They grew more certain of this, when, after toiling up the current through malarial nights and sweltering days, the explorers left the Mississippi and entered the river Illinois. There, above Peoria Lake, another Illinois town of seventy-four lodges was found, and these Kaskaskias so clung to the Blackrobe that he promised to come back and teach them. From the head waters of the Illinois a portage was made to Lake Michigan, and the French returned to the Bay of the Puans alongshore. They had traveled over twenty-five hundred miles, and accomplished the object of their journey.

Jolliet, with his canoe of voyageurs, his maps and papers, and the young Indian boy given him by the Illinois chief, went on to Montreal. His canoe was upset in the rapids of Lachine just above Montreal, and he lost two men, the Indian boy, his papers, and nearly everything except his life. But he was able to report to the governor all that he had seen and done.
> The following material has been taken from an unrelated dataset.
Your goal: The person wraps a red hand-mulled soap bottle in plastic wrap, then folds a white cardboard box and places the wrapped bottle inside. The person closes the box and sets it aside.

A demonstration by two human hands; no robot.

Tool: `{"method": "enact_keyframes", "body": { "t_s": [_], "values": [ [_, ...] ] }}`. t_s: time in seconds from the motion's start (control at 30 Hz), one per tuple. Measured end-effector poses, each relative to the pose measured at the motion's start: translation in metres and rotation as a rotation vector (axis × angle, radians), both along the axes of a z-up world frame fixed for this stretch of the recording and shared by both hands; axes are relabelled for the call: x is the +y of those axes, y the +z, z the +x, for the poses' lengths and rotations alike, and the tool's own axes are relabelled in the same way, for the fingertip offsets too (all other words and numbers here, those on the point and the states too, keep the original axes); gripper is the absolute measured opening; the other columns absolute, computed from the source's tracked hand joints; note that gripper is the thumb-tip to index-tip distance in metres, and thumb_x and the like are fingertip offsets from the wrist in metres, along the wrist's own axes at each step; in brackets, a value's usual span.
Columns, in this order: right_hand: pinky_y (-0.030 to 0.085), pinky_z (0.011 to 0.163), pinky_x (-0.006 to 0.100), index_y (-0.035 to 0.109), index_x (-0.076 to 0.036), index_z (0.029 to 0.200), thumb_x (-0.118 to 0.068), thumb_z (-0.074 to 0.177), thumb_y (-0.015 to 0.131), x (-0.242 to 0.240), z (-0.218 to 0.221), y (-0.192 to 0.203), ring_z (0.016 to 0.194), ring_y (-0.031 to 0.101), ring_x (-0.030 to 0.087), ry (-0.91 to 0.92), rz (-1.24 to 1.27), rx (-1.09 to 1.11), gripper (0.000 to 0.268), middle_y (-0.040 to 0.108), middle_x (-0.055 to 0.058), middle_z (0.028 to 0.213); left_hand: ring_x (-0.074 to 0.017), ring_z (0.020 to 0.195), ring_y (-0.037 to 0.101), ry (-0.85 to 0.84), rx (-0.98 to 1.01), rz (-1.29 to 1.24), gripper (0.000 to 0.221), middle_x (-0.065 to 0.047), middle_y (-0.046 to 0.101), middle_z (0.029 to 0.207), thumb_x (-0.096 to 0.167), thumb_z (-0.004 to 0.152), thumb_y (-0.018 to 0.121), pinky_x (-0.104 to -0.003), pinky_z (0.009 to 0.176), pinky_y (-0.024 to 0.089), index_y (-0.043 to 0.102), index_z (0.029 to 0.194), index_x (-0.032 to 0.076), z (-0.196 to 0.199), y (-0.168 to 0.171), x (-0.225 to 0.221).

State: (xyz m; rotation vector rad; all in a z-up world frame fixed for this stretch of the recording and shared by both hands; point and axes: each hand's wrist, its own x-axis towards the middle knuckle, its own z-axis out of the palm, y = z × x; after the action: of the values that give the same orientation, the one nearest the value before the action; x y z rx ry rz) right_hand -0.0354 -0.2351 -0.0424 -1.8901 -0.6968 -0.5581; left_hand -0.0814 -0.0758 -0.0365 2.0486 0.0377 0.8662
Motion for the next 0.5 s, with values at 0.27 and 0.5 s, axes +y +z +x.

Marquette lay ill, at the Bay of the Puans, of dysentery, brought on by hardship; and he was never well again. Being determined, however, to go back and preach to the tribe on the Illinois River, he waited all winter and all the next summer to regain his strength. He carefully wrote out and sent to Canada the story of his discoveries and labors. In autumn, with Pierre Porteret and the voyageur Jacques, he ventured again to the Illinois. Once he became so ill they were obliged to stop and build him a cabin in the wilderness, at the risk of being snowed in all winter. It was not until April that he reached what he called his Mission of the Immaculate Conception, on the Illinois River, through snow, and water and mud, hunger and misery. He preached until after Easter, when, his strength being exhausted, Pierre and Jacques undertook to carry him home to the Mission of St. Ignace. Marquette had been two years away from his palisaded station on the north shore, and nine years in the New World.

It was the 19th of May, and Pierre and Jacques were paddling their canoe along the east side of that great lake known now as Michigan. A creek parted the rugged coast, and dipping near its shallow mouth they looked anxiously at each other.

"What shall we do?" whispered Jacques.

"We must get on as fast as we can," answered Pierre.

They were gaunt and weather-beaten themselves from two years' tramping the wilderness. But their eyes dwelt most piteously on the dying man stretched in the bottom of the canoe. His thin fingers held a cross. His white face and bright hair rested on a pile of blankets. Pierre and Jacques felt that no lovelier, kinder being than this scarcely breathing missionary would ever float on the blue water under that blue sky.

He opened his eyes and saw the creek they were slipping past, and a pleasant knoll beside it, and whispered:—

"There is the place of my burial."

"But, Father," pleaded Pierre, "it is yet early in the day. We can take you farther."